Online Book Reader

Home Category

The Ghost Mountain Boys - James E. Campbell [30]

By Root 734 0

That night, after again being beaten back by the Australians, Lieutenant Hirano wrote that one of the company commanders, a friend of his, had been killed. “Only this morning,” wrote Hirano, “he and I…were gaily conversing over a cup of ‘sake’ from his canteen. Now it is only a memory. How cruel and miserable this life is!” Despite their personal sadnesses, the Japanese army did not relent. Facing a torrent of fire from the Australian Bren and tommy guns, Horii’s troops kept coming, preferring death to the dishonor of staying back.

At noon, the Japanese threw caution to the wind. Scaling a steep hill, they ascended straight into the throat of the Australian defense, breaking through. The Australian troops withdrew down the track. Isurava was now General Horii’s.

The four-day battle for Isurava was a bloodbath. The Australians lost 250 men. Hundreds more were wounded. One battalion was reduced to half its initial size. For the Japanese, the victory was Pyrrhic at best. Horii lost over 550 men, and had more than a thousand wounded.

After Isurava, Horii’s army continued to chew up ground. With each new conquest, Horii would symbolically raise the Japanese flag. For Damien Parer, an Australian war photographer, it was a terrible sight.

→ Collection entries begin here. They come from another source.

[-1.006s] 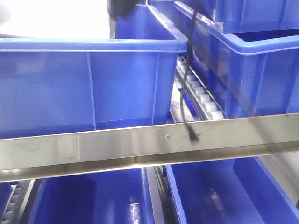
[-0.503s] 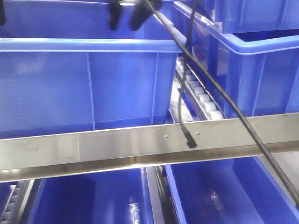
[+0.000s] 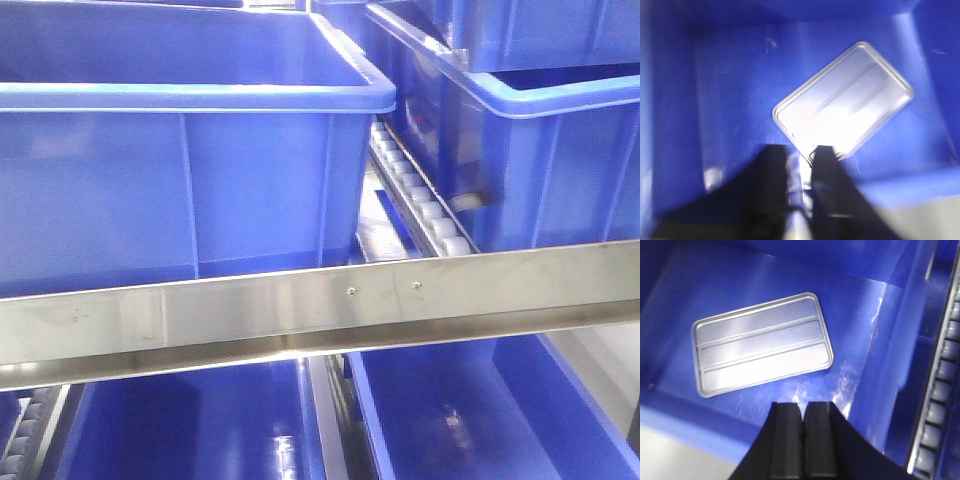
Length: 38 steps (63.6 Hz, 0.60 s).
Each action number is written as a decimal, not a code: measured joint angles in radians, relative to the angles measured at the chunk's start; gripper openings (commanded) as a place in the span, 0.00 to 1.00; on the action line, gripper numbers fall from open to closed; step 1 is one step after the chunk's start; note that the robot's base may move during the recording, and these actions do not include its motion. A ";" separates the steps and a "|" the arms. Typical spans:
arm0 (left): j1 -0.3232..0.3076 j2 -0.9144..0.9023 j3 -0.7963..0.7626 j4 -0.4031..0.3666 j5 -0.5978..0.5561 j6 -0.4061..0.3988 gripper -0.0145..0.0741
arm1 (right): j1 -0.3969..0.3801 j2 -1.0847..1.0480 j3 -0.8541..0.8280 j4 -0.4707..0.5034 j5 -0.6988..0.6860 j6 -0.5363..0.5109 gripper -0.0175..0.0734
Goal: Grab silver tray and place in blue box
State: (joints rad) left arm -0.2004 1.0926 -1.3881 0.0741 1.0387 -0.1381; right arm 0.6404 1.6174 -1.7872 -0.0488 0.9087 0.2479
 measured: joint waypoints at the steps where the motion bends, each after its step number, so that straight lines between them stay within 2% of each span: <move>1: 0.000 -0.027 0.024 -0.002 -0.006 0.000 0.06 | 0.003 -0.018 0.021 -0.002 -0.007 0.000 0.26; 9: 0.000 -0.181 0.167 -0.008 -0.060 0.002 0.06 | 0.024 -0.127 0.167 -0.039 -0.065 0.000 0.26; 26: 0.000 -0.480 0.465 -0.014 -0.190 0.002 0.06 | 0.029 -0.476 0.633 -0.105 -0.243 -0.002 0.26; 38: 0.000 -0.610 0.617 -0.035 -0.252 0.002 0.06 | 0.029 -0.742 0.934 -0.125 -0.341 -0.002 0.26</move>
State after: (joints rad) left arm -0.2004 0.4822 -0.7712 0.0394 0.7862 -0.1360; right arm 0.6698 0.8752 -0.8532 -0.1734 0.5674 0.2458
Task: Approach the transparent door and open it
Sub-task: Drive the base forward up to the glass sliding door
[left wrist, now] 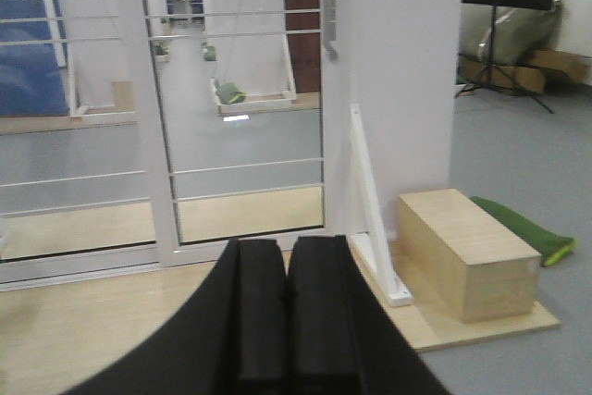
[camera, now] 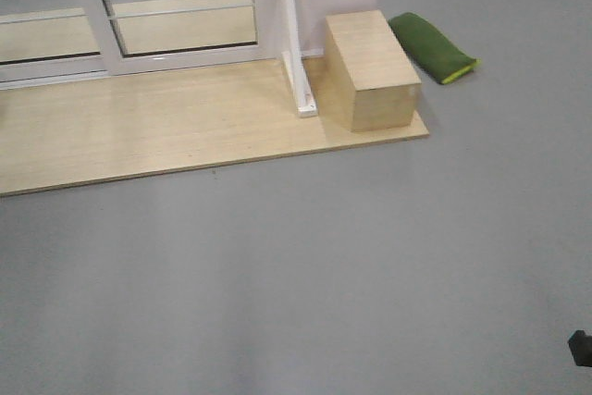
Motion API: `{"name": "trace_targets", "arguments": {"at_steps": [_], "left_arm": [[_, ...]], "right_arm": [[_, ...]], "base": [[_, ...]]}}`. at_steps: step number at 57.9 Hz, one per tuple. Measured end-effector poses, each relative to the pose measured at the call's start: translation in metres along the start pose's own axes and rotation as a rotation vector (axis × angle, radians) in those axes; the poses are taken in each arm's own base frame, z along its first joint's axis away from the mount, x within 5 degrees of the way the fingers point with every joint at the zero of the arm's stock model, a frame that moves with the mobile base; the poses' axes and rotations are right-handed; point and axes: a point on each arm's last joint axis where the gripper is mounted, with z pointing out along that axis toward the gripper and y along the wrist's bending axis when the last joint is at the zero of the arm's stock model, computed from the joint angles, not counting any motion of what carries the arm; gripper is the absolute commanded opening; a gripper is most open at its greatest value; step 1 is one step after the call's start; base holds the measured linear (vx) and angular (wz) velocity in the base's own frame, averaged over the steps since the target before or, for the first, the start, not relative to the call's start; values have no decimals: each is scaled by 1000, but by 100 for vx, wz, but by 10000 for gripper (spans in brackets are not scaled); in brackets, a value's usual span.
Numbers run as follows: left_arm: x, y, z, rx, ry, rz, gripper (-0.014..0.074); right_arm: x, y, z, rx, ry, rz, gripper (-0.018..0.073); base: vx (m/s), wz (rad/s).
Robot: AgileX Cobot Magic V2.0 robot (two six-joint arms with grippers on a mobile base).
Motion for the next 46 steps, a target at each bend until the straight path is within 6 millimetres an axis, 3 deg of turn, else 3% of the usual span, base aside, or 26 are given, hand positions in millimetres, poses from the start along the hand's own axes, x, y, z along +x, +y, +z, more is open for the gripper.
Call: {"name": "trace_targets", "arguments": {"at_steps": [25,46], "left_arm": [[0,0,0,0,0,0,-6],[0,0,0,0,0,0,-6]], "right_arm": [[0,0,0,0,0,0,-8],[0,0,0,0,0,0,-8]], "base": [[63,48],[60,19]]}}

Parer and the Australians could not know, though, the price Horii was paying to fly the white Japanese flag with its dazzlingly red sun. In each village it seized, Horii’s men were forced to build great, pyramid-shaped funeral pyres to cremate their dead. “Our casualties are great,” a Japanese officer wrote in his diary. “The outcome of the battle is very difficult to foresee.” Lieutenant Sakamoto, a machine gunner with Horii’s advance force, wrote somberly of corpses “piled high.”

As General Horii’s desire to take Port Moresby took on a quality of stubborn fanaticism, his preoccupation with his supply line grew. Thanks to relentless bombing by U.S. Fifth Air Force and Royal Australian Air Force units, the line was hanging by a thread. “It is humiliating,” wrote Sakamoto, “to see enemy planes strafing us, and not a single plane of ours to assist us.”

As the Nankai Shitai approached Eora Creek, Horii demanded that his commanders “exercise the most painstaking control…so that every bullet fells an enemy and every grain of rice furthers the task of the Shitai.” He then cut the daily ration of rice to one and one-half pints per man. According to Sakamoto, men were already slashing through the jungle to search for “taroes and yams to satisfy our hunger.”

Still, by early September, the Japanese attack on Port Moresby had acquired an air of inexorability. Horii’s men had fought their way over the divide. They had climbed “breath-taking cliffs” and waded through “muddy swamps,” and seized the vital Australian dropping grounds at Myola on the southern slopes of the Owen Stanleys. Now, in addition to trying to stop the Japanese, the Australians had to contend with their own supply problems. With Myola in Japanese hands, carriers had to lug huge loads on their backs all the way from Port Moresby. To make matters worse, frightened native carriers, sensing that the Australian army’s defeat was imminent, dropped their supplies and fled into the jungle.

While Horii’s army was routing the Australians on the Kokoda, other Japanese soldiers were attempting to capture Milne Bay.

At the extreme southeastern tip of New Guinea, Milne Bay is strikingly beautiful. On both sides of the bay, four-thousand-foot jungle-clad mountains rise precipitously out of the blue-green tropical waters. Between the mountains and the bay lies a thin coastal strip of swamp, sand, and dense, dripping rain forest.

The Japanese had never even expected to be at Milne Bay. Their initial plan was to seize the island of Samarai, southeast of Milne Bay, and launch a seaborne invasion of Port Moresby from there. However, when Japanese planners discovered that the Allies were constructing a garrison and an airfield at Milne Bay, they switched gears, choosing at the last minute to invade.